* **WHAT YOU NEED TO DO**
From the first line onward, reproduce the records exactly; the final line to include is the one holding "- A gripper".

Records drawn from a dataset:
+ + + + +

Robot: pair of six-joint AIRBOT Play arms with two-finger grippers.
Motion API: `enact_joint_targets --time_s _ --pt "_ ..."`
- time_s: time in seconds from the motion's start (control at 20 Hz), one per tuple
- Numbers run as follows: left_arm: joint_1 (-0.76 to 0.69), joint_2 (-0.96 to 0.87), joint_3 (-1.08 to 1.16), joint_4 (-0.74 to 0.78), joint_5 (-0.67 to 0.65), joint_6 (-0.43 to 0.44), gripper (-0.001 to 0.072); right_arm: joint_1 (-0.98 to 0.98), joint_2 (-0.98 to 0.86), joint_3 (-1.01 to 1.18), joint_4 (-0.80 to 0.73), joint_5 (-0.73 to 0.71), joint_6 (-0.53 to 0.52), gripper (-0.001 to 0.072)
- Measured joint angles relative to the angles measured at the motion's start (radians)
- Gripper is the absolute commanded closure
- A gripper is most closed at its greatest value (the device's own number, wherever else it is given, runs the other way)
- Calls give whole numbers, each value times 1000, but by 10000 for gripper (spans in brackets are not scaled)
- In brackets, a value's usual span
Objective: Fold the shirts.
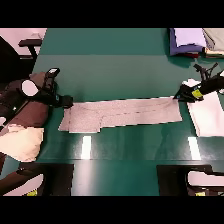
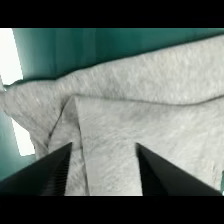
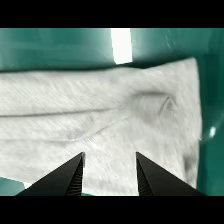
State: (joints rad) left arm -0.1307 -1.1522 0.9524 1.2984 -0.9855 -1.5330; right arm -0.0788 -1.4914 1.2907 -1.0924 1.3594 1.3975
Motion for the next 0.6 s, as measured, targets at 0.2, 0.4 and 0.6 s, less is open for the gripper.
enact_joint_targets --time_s 0.2,0.4,0.6 --pt "0 -3 57 -5 -18 -7 240 -66 -22 39 47 43 -89 113" --pt "0 -3 81 -78 -36 1 677 -177 -57 49 62 119 -138 113" --pt "0 -3 88 -182 -39 32 678 -230 -133 52 69 175 -153 117"
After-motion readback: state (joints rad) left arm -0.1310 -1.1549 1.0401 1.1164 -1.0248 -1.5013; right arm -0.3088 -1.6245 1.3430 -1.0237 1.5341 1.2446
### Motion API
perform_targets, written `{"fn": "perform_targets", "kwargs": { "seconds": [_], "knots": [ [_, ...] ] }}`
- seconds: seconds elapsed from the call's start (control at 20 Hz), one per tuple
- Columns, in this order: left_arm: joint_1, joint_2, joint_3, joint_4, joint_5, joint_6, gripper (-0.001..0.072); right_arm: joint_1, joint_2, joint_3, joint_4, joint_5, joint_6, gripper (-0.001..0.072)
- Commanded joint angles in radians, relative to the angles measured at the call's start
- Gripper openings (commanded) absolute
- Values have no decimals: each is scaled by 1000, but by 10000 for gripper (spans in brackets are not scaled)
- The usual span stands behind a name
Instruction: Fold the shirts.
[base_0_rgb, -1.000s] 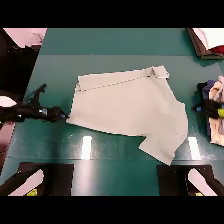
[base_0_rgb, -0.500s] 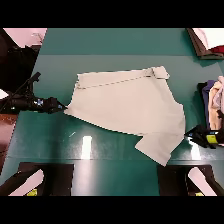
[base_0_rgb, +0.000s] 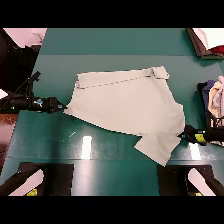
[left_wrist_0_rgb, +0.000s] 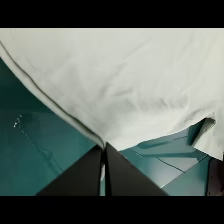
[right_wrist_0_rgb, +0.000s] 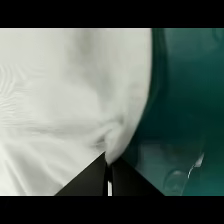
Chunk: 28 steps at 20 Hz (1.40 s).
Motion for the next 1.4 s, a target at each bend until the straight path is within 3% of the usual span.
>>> {"fn": "perform_targets", "kwargs": {
  "seconds": [0.0, 0.25, 0.6, 0.75, 0.9, 1.05, 1.2, 1.35],
  "knots": [
    [1, 1, 19, -9, 9, -11, 23, 60, 1, 88, 14, 5, 6, 16],
    [1, 1, 438, -72, 10, -53, 23, 147, 1, 573, 185, -27, 8, 15],
    [1, 1, 1266, -89, 82, -54, 23, 199, 1, 1327, 182, -209, 8, 15],
    [1, 55, 1387, -90, 130, -79, 23, 139, 8, 1540, 182, -193, 8, 16],
    [1, 158, 1359, -83, 183, -79, 23, 47, 73, 1613, 182, -190, 8, 15],
    [1, 240, 1357, -83, 197, -90, 23, -72, 193, 1529, 181, -194, 8, 15],
    [1, 276, 1357, -74, 180, -136, 23, -168, 277, 1429, 181, -183, 8, 13],
    [1, 267, 1267, 80, 98, -246, 23, -188, 246, 1404, 185, -77, 36, 12]
  ]
}}
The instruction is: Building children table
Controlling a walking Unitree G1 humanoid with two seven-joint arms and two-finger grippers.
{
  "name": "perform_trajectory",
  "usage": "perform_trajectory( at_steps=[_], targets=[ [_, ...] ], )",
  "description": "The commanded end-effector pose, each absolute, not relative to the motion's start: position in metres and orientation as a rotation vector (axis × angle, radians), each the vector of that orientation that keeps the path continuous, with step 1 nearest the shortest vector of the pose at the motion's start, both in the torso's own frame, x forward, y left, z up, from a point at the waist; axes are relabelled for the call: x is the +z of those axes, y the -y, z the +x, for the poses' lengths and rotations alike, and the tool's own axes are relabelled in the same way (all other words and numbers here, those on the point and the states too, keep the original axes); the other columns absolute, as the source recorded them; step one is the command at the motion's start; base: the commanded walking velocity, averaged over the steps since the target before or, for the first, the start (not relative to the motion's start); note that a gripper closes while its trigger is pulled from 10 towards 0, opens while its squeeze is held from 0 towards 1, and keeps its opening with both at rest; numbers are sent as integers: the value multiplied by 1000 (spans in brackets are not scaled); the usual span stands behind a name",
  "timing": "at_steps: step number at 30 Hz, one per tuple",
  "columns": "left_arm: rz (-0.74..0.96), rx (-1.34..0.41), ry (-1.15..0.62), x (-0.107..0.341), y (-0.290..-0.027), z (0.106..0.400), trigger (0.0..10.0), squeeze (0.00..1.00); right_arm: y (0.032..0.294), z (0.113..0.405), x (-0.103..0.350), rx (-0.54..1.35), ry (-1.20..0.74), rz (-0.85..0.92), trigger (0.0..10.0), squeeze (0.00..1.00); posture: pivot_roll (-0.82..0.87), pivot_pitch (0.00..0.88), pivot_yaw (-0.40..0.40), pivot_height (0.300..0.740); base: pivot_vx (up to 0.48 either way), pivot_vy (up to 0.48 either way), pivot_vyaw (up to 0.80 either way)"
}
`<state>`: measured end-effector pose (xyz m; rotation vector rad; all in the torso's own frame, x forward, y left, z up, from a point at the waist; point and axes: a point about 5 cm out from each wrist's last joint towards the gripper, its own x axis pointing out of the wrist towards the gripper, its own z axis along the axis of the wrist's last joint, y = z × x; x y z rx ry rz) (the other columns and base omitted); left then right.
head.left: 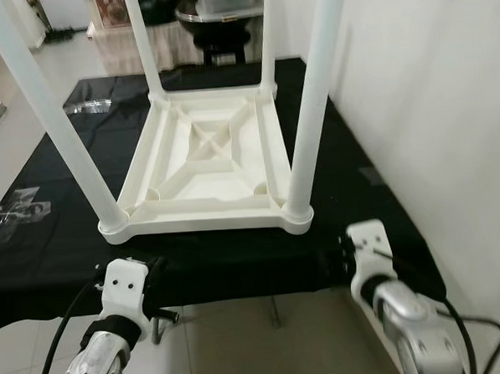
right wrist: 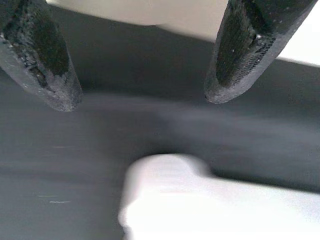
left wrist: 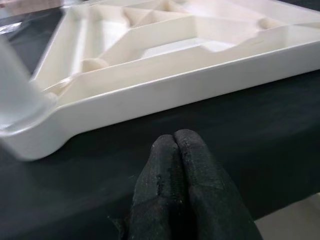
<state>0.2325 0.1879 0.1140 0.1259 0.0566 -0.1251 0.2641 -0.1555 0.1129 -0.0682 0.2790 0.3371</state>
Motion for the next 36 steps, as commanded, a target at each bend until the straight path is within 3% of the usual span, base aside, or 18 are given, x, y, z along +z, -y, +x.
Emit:
perform_trajectory(
  at_steps=[1,6,12,32,36],
  targets=[
    [124,-126,-74,112,-189,231,10000,0,143,260,119,430,-255,-43,10000,0,-28,123,-1,740,0,0,0],
    [139,-133,-80,112,-187,231,10000,0,118,271,141,630,-157,-38,10000,0,-9,119,-10,740,0,384,0],
    [151,-129,-76,113,-186,232,10000,0,119,297,147,453,-112,-19,10000,0,7,116,-19,740,0,480,0],
    [161,-134,-72,115,-185,236,10000,0,125,304,138,376,-116,-11,10000,0,6,101,-7,740,0,480,0],
    [139,-138,-49,118,-184,237,10000,0,128,306,138,332,-108,-7,10000,0,4,98,-5,740,0,84,0]
  ],
)
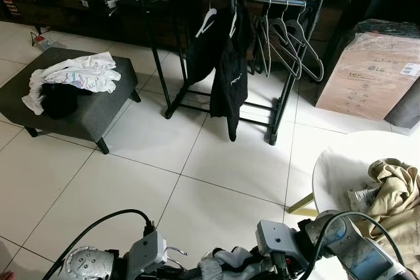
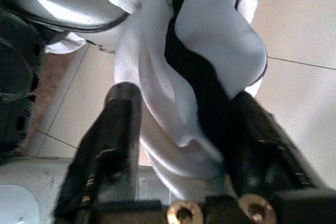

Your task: Hang hanger

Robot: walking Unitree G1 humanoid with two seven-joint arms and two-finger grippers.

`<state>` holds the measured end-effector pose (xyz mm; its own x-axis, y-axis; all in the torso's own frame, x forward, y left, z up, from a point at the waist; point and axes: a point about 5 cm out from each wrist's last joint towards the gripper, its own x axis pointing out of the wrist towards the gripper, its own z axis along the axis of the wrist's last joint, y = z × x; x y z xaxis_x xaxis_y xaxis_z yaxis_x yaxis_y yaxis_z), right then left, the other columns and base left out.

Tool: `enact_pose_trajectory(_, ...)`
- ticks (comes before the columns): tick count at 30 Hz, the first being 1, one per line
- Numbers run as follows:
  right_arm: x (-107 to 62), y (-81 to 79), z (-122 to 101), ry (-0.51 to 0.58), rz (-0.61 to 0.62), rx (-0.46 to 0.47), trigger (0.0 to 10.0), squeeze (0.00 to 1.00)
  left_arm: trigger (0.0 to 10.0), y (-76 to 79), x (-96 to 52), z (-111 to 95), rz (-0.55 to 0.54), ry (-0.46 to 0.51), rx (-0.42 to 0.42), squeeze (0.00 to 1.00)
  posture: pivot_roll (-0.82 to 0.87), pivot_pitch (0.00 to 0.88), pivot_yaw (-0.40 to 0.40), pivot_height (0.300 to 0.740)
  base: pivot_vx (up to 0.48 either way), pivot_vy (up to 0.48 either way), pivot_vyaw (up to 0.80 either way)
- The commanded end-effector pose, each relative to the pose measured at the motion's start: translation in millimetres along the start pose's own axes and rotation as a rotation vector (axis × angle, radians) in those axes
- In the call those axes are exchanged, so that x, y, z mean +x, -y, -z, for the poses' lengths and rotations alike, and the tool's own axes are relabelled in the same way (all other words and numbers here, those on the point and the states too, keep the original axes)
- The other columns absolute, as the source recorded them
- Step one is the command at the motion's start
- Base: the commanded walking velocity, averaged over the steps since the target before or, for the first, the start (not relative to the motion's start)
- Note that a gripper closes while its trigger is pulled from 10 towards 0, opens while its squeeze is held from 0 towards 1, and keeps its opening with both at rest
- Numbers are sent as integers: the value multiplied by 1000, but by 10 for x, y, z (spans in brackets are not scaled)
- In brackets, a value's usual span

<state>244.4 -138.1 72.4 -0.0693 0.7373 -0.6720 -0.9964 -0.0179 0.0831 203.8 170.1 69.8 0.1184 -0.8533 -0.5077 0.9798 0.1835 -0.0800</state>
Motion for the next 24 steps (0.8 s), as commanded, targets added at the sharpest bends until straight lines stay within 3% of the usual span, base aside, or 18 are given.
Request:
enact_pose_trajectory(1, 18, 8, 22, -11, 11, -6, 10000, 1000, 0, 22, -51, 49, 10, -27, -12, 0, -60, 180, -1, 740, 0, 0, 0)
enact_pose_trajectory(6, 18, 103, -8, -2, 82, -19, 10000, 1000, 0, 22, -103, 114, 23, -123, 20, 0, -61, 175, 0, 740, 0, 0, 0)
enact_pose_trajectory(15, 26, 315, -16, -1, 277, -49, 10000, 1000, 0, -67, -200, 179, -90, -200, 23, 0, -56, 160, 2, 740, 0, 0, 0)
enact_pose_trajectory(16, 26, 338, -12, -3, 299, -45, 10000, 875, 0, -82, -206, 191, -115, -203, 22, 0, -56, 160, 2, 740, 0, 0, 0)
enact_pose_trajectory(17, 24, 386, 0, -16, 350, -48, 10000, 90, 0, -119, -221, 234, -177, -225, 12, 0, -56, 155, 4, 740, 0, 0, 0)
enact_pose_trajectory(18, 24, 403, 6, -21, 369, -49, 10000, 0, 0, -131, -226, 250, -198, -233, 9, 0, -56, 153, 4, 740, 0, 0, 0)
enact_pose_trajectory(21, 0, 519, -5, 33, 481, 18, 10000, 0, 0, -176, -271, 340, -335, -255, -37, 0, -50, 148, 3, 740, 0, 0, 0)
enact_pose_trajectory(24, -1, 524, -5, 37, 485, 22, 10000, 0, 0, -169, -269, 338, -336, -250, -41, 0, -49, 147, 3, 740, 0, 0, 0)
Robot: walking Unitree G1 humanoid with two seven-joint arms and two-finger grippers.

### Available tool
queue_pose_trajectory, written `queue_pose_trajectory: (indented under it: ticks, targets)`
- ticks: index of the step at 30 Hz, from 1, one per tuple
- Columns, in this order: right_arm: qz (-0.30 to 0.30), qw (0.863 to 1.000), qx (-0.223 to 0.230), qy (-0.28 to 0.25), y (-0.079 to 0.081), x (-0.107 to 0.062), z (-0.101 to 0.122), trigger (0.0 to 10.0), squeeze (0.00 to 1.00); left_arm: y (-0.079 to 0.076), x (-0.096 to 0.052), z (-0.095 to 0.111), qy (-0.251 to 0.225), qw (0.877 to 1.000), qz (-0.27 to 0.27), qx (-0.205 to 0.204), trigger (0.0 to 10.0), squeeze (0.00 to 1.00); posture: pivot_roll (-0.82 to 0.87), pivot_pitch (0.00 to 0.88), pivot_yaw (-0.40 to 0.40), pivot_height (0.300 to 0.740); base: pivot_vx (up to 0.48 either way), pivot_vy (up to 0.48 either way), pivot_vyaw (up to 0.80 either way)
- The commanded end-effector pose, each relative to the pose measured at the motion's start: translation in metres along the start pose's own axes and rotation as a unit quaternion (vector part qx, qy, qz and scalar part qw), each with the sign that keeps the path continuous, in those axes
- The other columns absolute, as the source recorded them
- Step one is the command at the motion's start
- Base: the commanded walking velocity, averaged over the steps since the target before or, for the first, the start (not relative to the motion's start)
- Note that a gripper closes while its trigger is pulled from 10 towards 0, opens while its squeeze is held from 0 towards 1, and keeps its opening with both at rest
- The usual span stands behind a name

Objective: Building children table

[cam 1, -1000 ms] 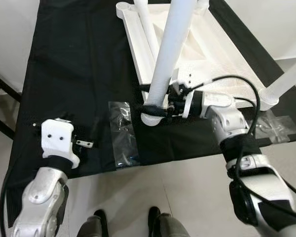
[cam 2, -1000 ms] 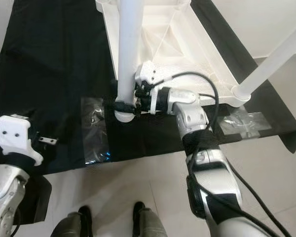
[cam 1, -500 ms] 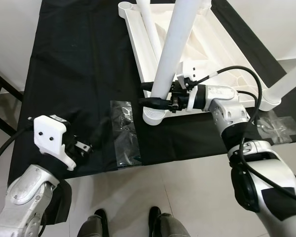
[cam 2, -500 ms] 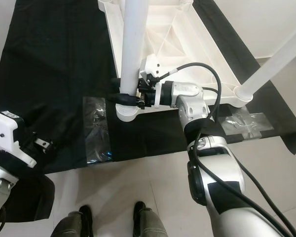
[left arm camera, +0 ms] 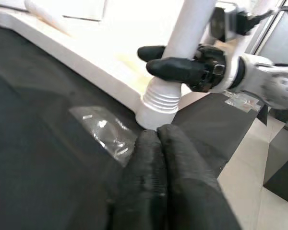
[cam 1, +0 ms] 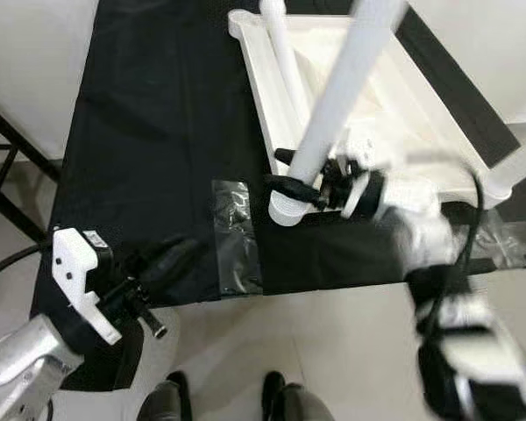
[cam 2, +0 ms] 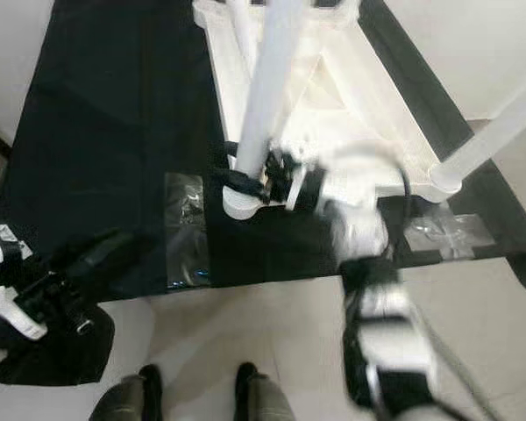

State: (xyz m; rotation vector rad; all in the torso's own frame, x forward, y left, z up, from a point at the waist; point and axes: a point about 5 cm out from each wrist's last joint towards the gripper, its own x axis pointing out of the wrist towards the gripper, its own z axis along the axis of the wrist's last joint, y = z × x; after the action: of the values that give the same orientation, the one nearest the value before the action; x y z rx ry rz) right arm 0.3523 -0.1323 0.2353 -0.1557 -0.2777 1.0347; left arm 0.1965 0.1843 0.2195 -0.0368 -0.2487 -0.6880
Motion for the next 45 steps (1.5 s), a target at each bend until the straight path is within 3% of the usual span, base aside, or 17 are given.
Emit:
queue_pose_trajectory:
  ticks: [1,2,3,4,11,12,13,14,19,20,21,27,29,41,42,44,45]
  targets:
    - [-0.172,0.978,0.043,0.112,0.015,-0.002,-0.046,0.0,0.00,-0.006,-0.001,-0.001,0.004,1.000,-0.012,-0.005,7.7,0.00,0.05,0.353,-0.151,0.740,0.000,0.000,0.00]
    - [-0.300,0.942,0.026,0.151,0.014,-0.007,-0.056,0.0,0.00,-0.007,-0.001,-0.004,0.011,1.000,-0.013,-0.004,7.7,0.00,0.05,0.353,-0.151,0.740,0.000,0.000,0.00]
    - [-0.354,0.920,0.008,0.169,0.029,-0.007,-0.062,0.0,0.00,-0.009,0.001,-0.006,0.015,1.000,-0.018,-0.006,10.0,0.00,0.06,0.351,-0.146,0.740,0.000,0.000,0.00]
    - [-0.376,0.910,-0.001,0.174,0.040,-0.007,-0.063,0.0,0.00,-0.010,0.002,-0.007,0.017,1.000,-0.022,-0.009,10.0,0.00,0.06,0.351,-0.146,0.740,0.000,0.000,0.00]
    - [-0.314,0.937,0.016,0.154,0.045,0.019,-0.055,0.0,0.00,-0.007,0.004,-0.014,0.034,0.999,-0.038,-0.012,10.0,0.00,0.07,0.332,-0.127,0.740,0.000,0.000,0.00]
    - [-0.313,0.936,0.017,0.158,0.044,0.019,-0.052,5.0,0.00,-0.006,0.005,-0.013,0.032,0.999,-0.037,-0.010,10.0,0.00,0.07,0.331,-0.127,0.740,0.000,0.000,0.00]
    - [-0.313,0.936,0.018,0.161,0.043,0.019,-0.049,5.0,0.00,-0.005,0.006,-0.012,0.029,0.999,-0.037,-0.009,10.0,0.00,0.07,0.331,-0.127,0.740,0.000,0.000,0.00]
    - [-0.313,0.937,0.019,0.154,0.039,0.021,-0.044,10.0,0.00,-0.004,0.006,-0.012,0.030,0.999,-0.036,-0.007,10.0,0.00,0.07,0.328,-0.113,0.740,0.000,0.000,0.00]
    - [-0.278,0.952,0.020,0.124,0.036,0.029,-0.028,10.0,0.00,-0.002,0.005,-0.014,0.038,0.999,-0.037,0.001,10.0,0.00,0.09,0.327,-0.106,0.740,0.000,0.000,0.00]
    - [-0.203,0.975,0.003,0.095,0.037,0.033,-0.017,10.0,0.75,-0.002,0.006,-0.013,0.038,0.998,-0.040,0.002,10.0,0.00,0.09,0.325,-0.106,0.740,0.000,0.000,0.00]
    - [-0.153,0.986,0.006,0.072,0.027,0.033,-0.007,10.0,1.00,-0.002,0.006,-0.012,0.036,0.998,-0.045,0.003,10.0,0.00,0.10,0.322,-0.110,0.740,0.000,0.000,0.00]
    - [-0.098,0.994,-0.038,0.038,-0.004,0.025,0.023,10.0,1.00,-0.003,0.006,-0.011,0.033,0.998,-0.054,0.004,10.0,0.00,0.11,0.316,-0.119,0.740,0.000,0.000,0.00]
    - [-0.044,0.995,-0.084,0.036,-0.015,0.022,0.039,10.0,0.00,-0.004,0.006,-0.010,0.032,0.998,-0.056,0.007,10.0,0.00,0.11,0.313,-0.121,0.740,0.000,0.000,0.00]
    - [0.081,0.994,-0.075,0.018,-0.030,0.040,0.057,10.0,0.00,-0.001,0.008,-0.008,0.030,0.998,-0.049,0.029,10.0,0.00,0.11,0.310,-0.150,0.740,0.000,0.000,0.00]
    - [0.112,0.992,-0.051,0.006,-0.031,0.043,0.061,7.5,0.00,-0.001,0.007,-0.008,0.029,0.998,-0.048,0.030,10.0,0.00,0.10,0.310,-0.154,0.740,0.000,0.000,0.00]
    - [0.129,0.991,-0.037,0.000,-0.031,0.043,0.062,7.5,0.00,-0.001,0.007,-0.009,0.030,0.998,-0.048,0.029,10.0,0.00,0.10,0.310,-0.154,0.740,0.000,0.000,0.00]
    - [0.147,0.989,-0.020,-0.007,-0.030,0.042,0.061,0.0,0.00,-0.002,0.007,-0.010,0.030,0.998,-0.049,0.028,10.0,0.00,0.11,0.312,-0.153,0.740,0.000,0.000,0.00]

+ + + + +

* **ANSWER FOR THE TASK**
Robot: pair of six-joint AIRBOT Play arms with two-finger grippers.
Motion API: `enact_joint_targets --time_s _ --pt "_ ..."`
- time_s: time in seconds from the motion's start (control at 20 Hz), one per tuple
- Numbers run as follows: left_arm: joint_1 (-0.76 to 0.69), joint_2 (-0.96 to 0.87), joint_3 (-1.08 to 1.16), joint_4 (-0.74 to 0.78), joint_5 (-0.67 to 0.65), joint_6 (-0.43 to 0.44), gripper (-0.001 to 0.072); right_arm: joint_1 (-0.98 to 0.98), joint_2 (-0.98 to 0.86), joint_3 (-1.01 to 1.18), joint_4 (-0.80 to 0.73), joint_5 (-0.73 to 0.71), joint_6 (-0.53 to 0.52), gripper (-0.001 to 0.072)
- Measured joint angles relative to the angles measured at the motion's start (radians)
- Gripper is the absolute commanded closure
- A gripper is most closed at its greatest value (the device's own number, wherever else it is given, runs the other way)

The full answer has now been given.